Taken as a whole, the building’s history is a familiar story of changing demographics, urban succession and gentrification. What renders its history more poignant still is the fairly recent discovery of a second floor mural, whose starry blue sky and half moon of Hebrew letters once hovered above the synagogue’s Ark, anchoring it in space and within the collective imagination of Shomrei Shabbos’s small band of congregants.

Over time, a window was inserted into the wall that contained the mural, disrupting its visual integrity. Its colors have faded, too. What’s more, in a well-intentioned but historically suspect attempt to restore the mural to its full glory, a recent owner of 415 M added a winged lion to the display, complicating matters.

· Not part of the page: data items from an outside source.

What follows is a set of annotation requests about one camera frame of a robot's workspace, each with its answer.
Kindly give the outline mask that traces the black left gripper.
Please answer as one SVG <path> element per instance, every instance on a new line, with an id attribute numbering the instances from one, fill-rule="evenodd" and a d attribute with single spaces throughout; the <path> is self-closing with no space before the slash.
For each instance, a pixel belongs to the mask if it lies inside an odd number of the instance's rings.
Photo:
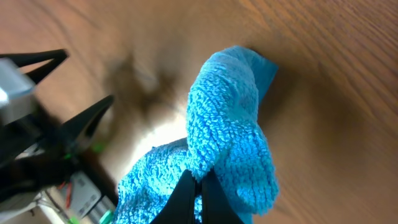
<path id="1" fill-rule="evenodd" d="M 43 106 L 1 125 L 1 202 L 60 185 L 80 170 L 76 154 L 88 149 L 114 102 L 108 95 L 65 122 Z"/>

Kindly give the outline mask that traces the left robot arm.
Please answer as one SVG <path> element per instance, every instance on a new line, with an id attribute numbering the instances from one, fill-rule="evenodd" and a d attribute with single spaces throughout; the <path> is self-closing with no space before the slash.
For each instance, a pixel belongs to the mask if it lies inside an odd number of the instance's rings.
<path id="1" fill-rule="evenodd" d="M 37 85 L 68 57 L 63 49 L 1 55 L 1 221 L 43 205 L 110 223 L 114 192 L 82 157 L 113 96 L 56 122 L 35 97 Z"/>

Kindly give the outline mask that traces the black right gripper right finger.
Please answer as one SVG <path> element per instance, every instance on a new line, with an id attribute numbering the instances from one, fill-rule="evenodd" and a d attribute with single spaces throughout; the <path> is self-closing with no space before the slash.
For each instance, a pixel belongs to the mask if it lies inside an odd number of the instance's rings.
<path id="1" fill-rule="evenodd" d="M 202 224 L 243 224 L 212 169 L 201 181 Z"/>

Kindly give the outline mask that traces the blue microfiber cloth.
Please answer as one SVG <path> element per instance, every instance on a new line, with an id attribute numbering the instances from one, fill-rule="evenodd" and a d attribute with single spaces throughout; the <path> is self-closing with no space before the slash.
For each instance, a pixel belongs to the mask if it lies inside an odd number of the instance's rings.
<path id="1" fill-rule="evenodd" d="M 244 223 L 267 213 L 279 186 L 257 119 L 277 69 L 245 47 L 213 54 L 188 94 L 186 138 L 153 147 L 133 165 L 119 182 L 113 222 L 154 220 L 186 170 L 197 181 L 214 171 Z"/>

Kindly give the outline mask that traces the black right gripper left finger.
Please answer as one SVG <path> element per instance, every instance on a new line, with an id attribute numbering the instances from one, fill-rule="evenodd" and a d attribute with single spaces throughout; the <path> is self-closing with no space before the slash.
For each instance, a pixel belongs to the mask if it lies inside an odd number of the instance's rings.
<path id="1" fill-rule="evenodd" d="M 192 224 L 195 222 L 195 180 L 185 170 L 164 208 L 150 224 Z"/>

What will become of the mural is anyone’s guess. The Jewish Historical Society of Greater Washington has expressed a keen interest in safeguarding the artifact’s future. Toward that noble end, this steward of Washington’s Jewish past has launched a fund-raising campaign to secure the necessary funds with which to remove, stabilize, conserve and preserve it. Let’s hope the organization’s efforts will be successful and that this colorful fragment of American Jewish history will be able to take its rightful place among the signs and wonders of the nation’s capital.